Precisamente esse vínculo com a tradição soviética foi o que fez com o que
livro tivesse aceitação entre nossos leitores progressistas. Compadeci-me
profundamente com Pasternak e seu compromisso com o estado; mas nem as
vulgaridades do estilo de Jivago nem
uma filosofia que buscava refúgio num ramo frágil e até agradável do
cristianismo puderam jamais transformar essa compaixão em entusiasmo de um
colega escritor. [...] Quando o romance apareceu nos EEUU, os idealistas de
esquerda se satisfizeram em descobrir nele a prova de que depois de tudo podia
se escrever um ‘grande livro’ sob o regime soviético. Para eles foi um triunfo
do leninismo. Consolava-os o fato de que, quaisquer que fossem as
circunstâncias, o médico se mantinha ao lado dos angelicais bolcheviques e que
nada no livro tinha sequer um remoto fio do desprezo indomável do verdadeiro exilado
pelo regime bestial engendrado por Lênin.”
Mesmo como
leitura política do romance, as declarações de Nabokov não são de um todo
justas. Não significaria honrar aos que não se equivocaram mas é Pasternak quem
tem muito a dizer às gerações sucessivamente deslumbradas pelo bolchevismo.

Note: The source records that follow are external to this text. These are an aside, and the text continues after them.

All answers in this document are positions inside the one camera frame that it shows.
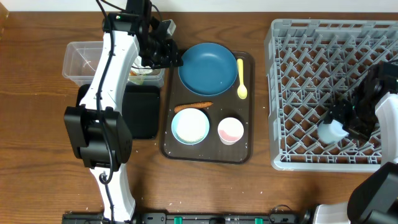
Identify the white tissue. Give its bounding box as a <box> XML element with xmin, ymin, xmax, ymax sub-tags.
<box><xmin>131</xmin><ymin>64</ymin><xmax>160</xmax><ymax>76</ymax></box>

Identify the light blue cup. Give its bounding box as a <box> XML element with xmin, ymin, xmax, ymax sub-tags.
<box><xmin>317</xmin><ymin>120</ymin><xmax>349</xmax><ymax>144</ymax></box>

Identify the green snack wrapper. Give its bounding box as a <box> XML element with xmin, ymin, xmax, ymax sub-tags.
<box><xmin>128</xmin><ymin>71</ymin><xmax>146</xmax><ymax>85</ymax></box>

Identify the light blue rice bowl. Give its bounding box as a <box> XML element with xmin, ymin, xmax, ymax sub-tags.
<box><xmin>171</xmin><ymin>108</ymin><xmax>210</xmax><ymax>145</ymax></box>

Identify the pink cup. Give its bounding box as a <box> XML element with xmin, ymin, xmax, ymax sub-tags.
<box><xmin>217</xmin><ymin>117</ymin><xmax>244</xmax><ymax>146</ymax></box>

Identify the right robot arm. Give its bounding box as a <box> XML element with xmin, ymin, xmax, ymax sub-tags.
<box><xmin>308</xmin><ymin>60</ymin><xmax>397</xmax><ymax>224</ymax></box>

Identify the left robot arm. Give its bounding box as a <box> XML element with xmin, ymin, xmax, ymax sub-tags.
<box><xmin>64</xmin><ymin>0</ymin><xmax>183</xmax><ymax>223</ymax></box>

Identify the grey dishwasher rack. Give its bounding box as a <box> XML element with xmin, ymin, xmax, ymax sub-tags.
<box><xmin>264</xmin><ymin>19</ymin><xmax>397</xmax><ymax>172</ymax></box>

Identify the dark blue plate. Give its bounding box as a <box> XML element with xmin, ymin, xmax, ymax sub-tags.
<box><xmin>178</xmin><ymin>43</ymin><xmax>238</xmax><ymax>96</ymax></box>

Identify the black tray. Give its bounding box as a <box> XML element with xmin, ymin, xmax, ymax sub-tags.
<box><xmin>76</xmin><ymin>84</ymin><xmax>161</xmax><ymax>141</ymax></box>

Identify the orange carrot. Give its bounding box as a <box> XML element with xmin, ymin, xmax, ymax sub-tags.
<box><xmin>174</xmin><ymin>101</ymin><xmax>213</xmax><ymax>113</ymax></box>

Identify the clear plastic bin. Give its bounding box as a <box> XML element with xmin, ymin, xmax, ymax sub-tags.
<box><xmin>62</xmin><ymin>41</ymin><xmax>165</xmax><ymax>88</ymax></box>

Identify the brown serving tray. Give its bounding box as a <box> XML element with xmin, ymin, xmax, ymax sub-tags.
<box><xmin>159</xmin><ymin>51</ymin><xmax>255</xmax><ymax>164</ymax></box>

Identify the yellow plastic spoon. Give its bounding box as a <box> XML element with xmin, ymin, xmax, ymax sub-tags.
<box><xmin>237</xmin><ymin>58</ymin><xmax>248</xmax><ymax>100</ymax></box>

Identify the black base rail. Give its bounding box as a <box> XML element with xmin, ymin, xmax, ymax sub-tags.
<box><xmin>62</xmin><ymin>213</ymin><xmax>313</xmax><ymax>224</ymax></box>

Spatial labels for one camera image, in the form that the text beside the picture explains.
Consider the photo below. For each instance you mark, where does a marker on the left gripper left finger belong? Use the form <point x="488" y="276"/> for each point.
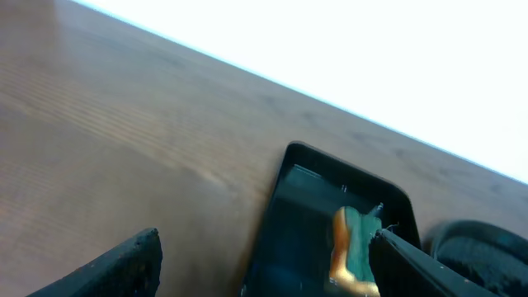
<point x="131" y="268"/>

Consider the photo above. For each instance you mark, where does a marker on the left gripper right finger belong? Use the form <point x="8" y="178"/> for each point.
<point x="398" y="268"/>

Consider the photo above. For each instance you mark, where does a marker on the yellow green sponge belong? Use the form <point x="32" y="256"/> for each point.
<point x="350" y="265"/>

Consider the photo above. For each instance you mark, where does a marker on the black round tray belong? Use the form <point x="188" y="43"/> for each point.
<point x="485" y="254"/>

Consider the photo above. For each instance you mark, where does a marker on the black rectangular tray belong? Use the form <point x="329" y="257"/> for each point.
<point x="292" y="252"/>

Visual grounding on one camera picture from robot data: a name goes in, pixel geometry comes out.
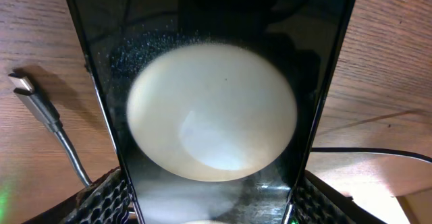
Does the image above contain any black Galaxy flip smartphone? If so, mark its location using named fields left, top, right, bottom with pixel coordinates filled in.
left=66, top=0, right=355, bottom=223

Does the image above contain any black left camera cable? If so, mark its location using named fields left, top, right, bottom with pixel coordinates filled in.
left=309, top=146, right=432, bottom=165

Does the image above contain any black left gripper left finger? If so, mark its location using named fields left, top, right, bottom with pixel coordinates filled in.
left=60, top=168, right=136, bottom=224

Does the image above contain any black USB charging cable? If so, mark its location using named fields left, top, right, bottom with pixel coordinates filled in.
left=7, top=72, right=94, bottom=188

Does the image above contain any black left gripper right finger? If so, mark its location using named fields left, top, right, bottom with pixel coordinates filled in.
left=290, top=171, right=384, bottom=224

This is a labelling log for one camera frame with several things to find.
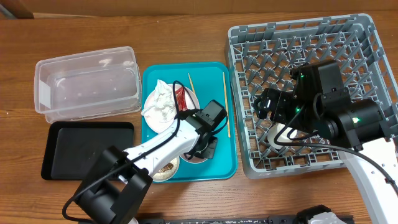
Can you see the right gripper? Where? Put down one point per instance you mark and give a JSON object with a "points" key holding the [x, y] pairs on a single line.
{"points": [[281, 98]]}

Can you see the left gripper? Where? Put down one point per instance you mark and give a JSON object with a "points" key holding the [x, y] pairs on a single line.
{"points": [[210, 151]]}

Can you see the white cup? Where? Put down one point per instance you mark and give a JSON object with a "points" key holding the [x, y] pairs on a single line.
{"points": [[274, 130]]}

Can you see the red snack wrapper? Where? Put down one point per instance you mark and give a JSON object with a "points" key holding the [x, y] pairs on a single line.
{"points": [[181, 101]]}

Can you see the pink bowl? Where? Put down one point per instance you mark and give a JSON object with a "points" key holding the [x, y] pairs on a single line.
{"points": [[193, 160]]}

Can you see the white napkin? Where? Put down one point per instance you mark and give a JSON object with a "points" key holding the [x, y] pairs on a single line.
{"points": [[162, 106]]}

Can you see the large white round plate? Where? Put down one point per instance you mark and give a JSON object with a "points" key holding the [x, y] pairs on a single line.
{"points": [[155, 120]]}

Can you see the brown food piece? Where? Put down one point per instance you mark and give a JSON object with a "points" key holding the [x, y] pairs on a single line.
{"points": [[167, 169]]}

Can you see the grey bowl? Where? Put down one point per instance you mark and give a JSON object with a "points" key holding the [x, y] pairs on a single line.
{"points": [[161, 177]]}

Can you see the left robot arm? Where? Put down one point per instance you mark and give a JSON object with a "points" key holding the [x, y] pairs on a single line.
{"points": [[117, 183]]}

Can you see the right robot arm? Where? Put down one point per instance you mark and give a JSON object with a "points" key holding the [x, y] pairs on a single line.
{"points": [[319, 113]]}

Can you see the clear plastic waste bin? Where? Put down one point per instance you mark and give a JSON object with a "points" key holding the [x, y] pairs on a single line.
{"points": [[88, 85]]}

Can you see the teal plastic serving tray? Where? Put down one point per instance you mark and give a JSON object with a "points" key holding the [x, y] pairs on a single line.
{"points": [[207, 79]]}

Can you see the left wooden chopstick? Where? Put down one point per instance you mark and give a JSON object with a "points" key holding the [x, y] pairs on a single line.
{"points": [[191, 84]]}

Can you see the wooden chopstick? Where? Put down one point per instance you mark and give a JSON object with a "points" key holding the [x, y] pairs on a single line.
{"points": [[226, 105], [191, 84]]}

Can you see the right wooden chopstick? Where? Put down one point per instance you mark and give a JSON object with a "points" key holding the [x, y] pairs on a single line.
{"points": [[226, 105]]}

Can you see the grey plastic dish rack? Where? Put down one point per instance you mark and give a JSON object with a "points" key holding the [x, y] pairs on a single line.
{"points": [[260, 56]]}

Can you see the black plastic tray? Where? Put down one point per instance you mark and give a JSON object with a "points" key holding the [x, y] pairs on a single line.
{"points": [[74, 146]]}

Além do que, Pasternak se manteve contra vento e maré, do lado soviético; Doutor Jivago é a maior desqualificação
que se escrevera na URSS contra o comunismo, mas além disso seus crimes eram
atribuídos a um ambiente apocalíptico desconhecido em parte pelos desalmados
bolcheviques e a ideologia europeia que diziam aplicar que por uma incontrolada
explosão mística do espírito russo. Condenou o maior crime do stalinismo, não
as ações de Moscou nem a selvagem repressão coletiva que se seguiu, mas a
coletivização da terra empreendida em 1927 e ante o que Trótski e tantos outros
opositores de esquerda, por exemplo, se mostraram convencidos. Pasternak, além
disso, considerou o marxismo como a menos científica das crenças que o povo
russo havia adotado, sacrilégio que nenhum escritor soviético havia assinado. E
paradoxalmente, que tenha contemplado a publicação de Doutor Jivago, entre
1956-1957 fala que houve na URSS, durante o Degelo, forças liberais que
fracassaram, entre outras coisas, devido o efeito indesejado e contraproducente
causado pela publicação do livro no exterior e pelo presente envenenado do Prêmio
Nobel.
Em defesa de
Doutor Jivago vale citar Nicola
Chiaromonte, quem desenvolveu os elogios wilsonianos e os estampou em O paradoxo da história (1970). Segundo o
crítico e publicitário italiano, Doutor
Jivago é uma elegia panteísta e astrobiológica: diferente de Tolstói – um
gigante homérico de sua altura – acreditava que Pasternak na guerra e na revolução
são explosões de uma natureza cujo funcionamento só os homens, iluminados por
uma religião natural que se confunde com o cristianismo, estão em condições de
espreitar. Os ostensíveis defeitos do livro, seus excessos e simplificações,
deviam-se menos à imperícia de Pasternak que o predomínio de uma razão poética
que domina a prosa e a coloca a seu serviço, recordando, involuntariamente, que
a orgulhosa obra, filha cosmopolita do século XIX que se entregou secretamente
à vanguarda e ao modernismo, deve honrar a poesia, sua irmã maior. Esta
interpretação lírico-épica de Doutor
Jivago pode explicar, além disso, todo o sucesso do romance russo, pois com
a mesma ideia do melodramatismo e afã profético se criticou Dostoiévski
Tolstói, os mestres cuja lição só Pasternak no século XX havia entendido. Se
Lara é a Rússia, bem, tudo é possível.